Nouvelle écrite par Cheyenne MAHLER, Mission locale du bassin graylois d’Arc les Gray (70) – Avec les conseils de Mme Elodie HEURLEY
Sur le thème : « Les discriminations : sources de violence ? »
Ça faisait cinq jours que Vicky avait disparu. Cinq jours sans nouvelles et sans joie. Cinq jours sans vraiment fermer l’œil, espérant au creux de mon lit qu’une tape familière résonne à ma fenêtre et que je la voie, réprimant un rire, me dire de la suivre dans l’obscurité de la nuit, guidés uniquement par les étoiles et l’insouciance de nos quinze ans. J’aurais aimé, oui, que Vicky soit juste partie, sur un coup de tête qui lui ressemble, prendre des photos de la forêt et qu’elle ait oublié de se lever de son hamac douillet. Elle aurait pu laisser une chaussure en traversant la rivière pieds nus et ces éclaboussures rouges sur les rochers n’auraient été que du jus de mûres écrasées sur ses doigts gourmands.
Un jour, depuis la fenêtre de la salle, nous avons vu des policiers embarquer des élèves, des visages que je connaissais. Des murmures emplissaient la classe, sans qu’aucun son ne sorte de mes lèvres. J’espérais au fond de moi qu’ils ne soient que des témoins, qu’ils ne soient réquisitionnés que pour répondre aux questions habituelles, je me trompais. Quand on a entendu ce qu’ils avaient fait… Ils avaient avoué. Un crime de haine, ont dit les profs. Et là, j’ai compris que Vicky ne rentrerait plus. Son corps fut retrouvé le jour même, inerte, enchevêtré parmi les racines sombres qui plongeaient dans l’eau.
Je pensais à ses parents. Mon Dieu, ses parents… La mère, d’un naturel si enjoué, semblait être morte avec sa fille. Son visage était perpétuellement trempé alors que ses sanglots résonnaient jusqu’à sa porte d’entrée. Je voulais être fort pour elle, mais quand ses yeux embués croisaient les miens, je savais que ça ne servait à rien de faire semblant.

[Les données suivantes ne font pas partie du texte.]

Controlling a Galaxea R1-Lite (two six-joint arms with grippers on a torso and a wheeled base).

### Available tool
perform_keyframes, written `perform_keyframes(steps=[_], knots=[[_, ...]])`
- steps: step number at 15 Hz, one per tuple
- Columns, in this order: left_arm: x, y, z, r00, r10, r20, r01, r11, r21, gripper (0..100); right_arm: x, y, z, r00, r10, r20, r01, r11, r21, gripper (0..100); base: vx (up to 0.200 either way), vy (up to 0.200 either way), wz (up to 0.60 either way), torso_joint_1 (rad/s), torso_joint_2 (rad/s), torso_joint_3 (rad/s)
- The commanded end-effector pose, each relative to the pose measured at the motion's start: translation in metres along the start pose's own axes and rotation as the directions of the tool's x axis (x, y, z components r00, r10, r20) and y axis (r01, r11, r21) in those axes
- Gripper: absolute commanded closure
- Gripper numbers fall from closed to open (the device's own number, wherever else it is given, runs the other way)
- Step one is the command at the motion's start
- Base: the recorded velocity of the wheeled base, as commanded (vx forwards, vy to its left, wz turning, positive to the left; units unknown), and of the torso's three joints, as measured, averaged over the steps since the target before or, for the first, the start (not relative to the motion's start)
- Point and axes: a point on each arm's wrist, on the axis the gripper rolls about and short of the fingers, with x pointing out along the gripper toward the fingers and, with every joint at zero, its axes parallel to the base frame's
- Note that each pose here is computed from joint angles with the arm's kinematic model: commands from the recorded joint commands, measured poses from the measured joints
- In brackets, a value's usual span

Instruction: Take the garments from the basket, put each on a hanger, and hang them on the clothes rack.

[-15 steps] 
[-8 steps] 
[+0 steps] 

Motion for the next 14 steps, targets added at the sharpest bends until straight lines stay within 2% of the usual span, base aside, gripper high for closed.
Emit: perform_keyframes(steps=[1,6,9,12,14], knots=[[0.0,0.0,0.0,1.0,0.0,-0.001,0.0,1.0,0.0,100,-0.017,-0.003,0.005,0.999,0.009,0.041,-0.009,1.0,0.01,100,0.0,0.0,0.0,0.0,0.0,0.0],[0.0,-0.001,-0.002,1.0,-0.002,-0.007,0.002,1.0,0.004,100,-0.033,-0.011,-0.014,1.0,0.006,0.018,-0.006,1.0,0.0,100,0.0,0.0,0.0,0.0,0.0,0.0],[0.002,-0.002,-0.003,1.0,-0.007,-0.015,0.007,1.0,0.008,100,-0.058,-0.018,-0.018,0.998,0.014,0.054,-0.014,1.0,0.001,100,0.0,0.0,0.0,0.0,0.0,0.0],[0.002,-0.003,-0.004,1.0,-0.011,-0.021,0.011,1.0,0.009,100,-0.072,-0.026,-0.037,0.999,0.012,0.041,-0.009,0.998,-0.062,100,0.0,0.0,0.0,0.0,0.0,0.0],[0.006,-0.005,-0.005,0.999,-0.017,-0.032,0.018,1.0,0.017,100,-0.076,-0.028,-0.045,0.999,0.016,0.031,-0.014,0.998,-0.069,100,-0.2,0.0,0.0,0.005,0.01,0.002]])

Mon corps bouillonnait de rage, mes pensées se heurtaient sans fin à la barbarie de la situation. Des adolescents, si jeunes et pourtant déjà aveuglés par une haine profonde, avaient commis un ignoble meurtre de sang-froid. Et pourquoi ? Pourquoi avaient-ils tué l’une des personnes les plus gentilles et ouvertes que je connaissais ? Ils avaient fait car elle portait des jupes et non son fardeau, ils l’avaient fait car elle se maquillait d’eyeliner et non de larmes comme à une époque, ils l’avaient fait car elle se faisait appeler Vicky au lieu de Victor. Comment pouvait-on faire preuve d’aussi peu d’humanité ? Ils avaient massacré celle qui m’avait tendu la main, pour une stupide lettre sur une carte d’identité !
Malheureusement, beaucoup ne semblaient pas partager cet avis. Quel que soit l’endroit, je me heurtais à des remarques désobligeantes. Sur Facebook, je pouvais lire : « Je prie pour les parents. Dur d’avoir un enfant malade mentalement « . Si je sortais m’aérer, en allant à la boulangerie, j’entendais : » Peut-être que s’il avait arrêté de s’habiller comme une pédale, ça ne serait pas arrivé ». Si j’allais en cours, je surprenais des parents chuchoter : » Tant mieux, il arrêtera d’influencer les enfants comme ça « . J’étais écœuré par chacun de ces mots, autant que je l’étais de mon inaction.
Je voulais défendre Vicky mais j’avais peur. Peur que si je parle, leurs mots se tournent vers moi, comme si le fait de défendre une vie allait afficher sur mon front le mot “transgenre” et que je connaisse le même sort que mon amie. Je tremblais, rien que d’y penser, mais il est vrai : la seule différence entre ma vie et sa mort, c’est qu’elle, elle avait eu le courage d’exister aux yeux de tous. Non, je ne voulais pas mourir. Mais s’il y avait bien une chose que je me refusais c’était de vivre en cachette, docile, comme l’auraient voulu ces meurtriers.
Les mois passèrent. Avec l’aide de la mère de Vicky, nous avions lancé une initiative appelée L’Étoile Polaire : un groupe d’écoute et d’accueil pour les personnes transgenres. La première personne que nous avions accueillie m’en avait soufflé le nom car selon elle, “même dans les moments les plus sombres, nous pouvons être l’étoile de nos pairs.”
Maintenant, quand je me balade dans l’obscurité de la nuit, guidée par les astres nocturnes, je pense à elle, je pense à nous. Et je sais que là-haut dans le ciel, Vicky me sourit depuis un nuage douillet.